◆ **Task**
When you copy the data that follows, reproduce every word exactly and leave out the images.

● ● ●

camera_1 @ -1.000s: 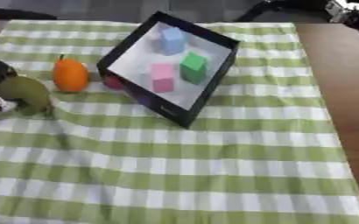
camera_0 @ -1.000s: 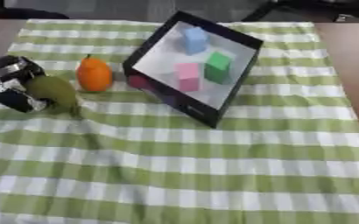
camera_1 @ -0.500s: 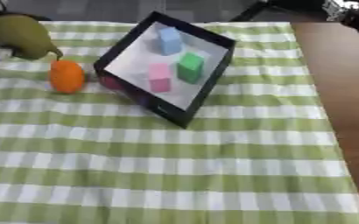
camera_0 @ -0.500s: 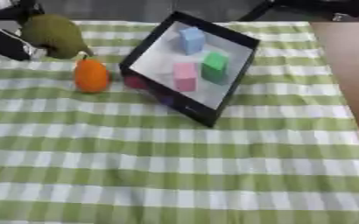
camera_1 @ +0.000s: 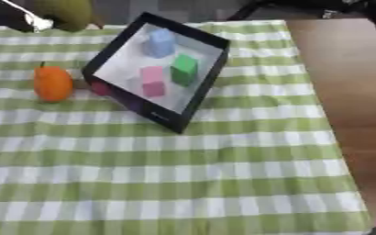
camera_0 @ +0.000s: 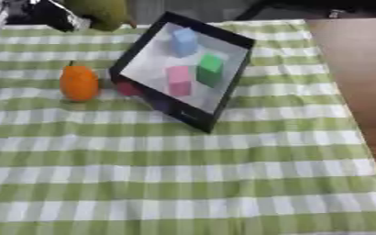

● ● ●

◆ **Solution for this problem**
camera_1 @ -1.000s: 
camera_0 @ -1.000s: 
camera_1 @ -0.500s: 
camera_0 @ -0.500s: 
camera_1 @ +0.000s: 
camera_0 @ +0.000s: 

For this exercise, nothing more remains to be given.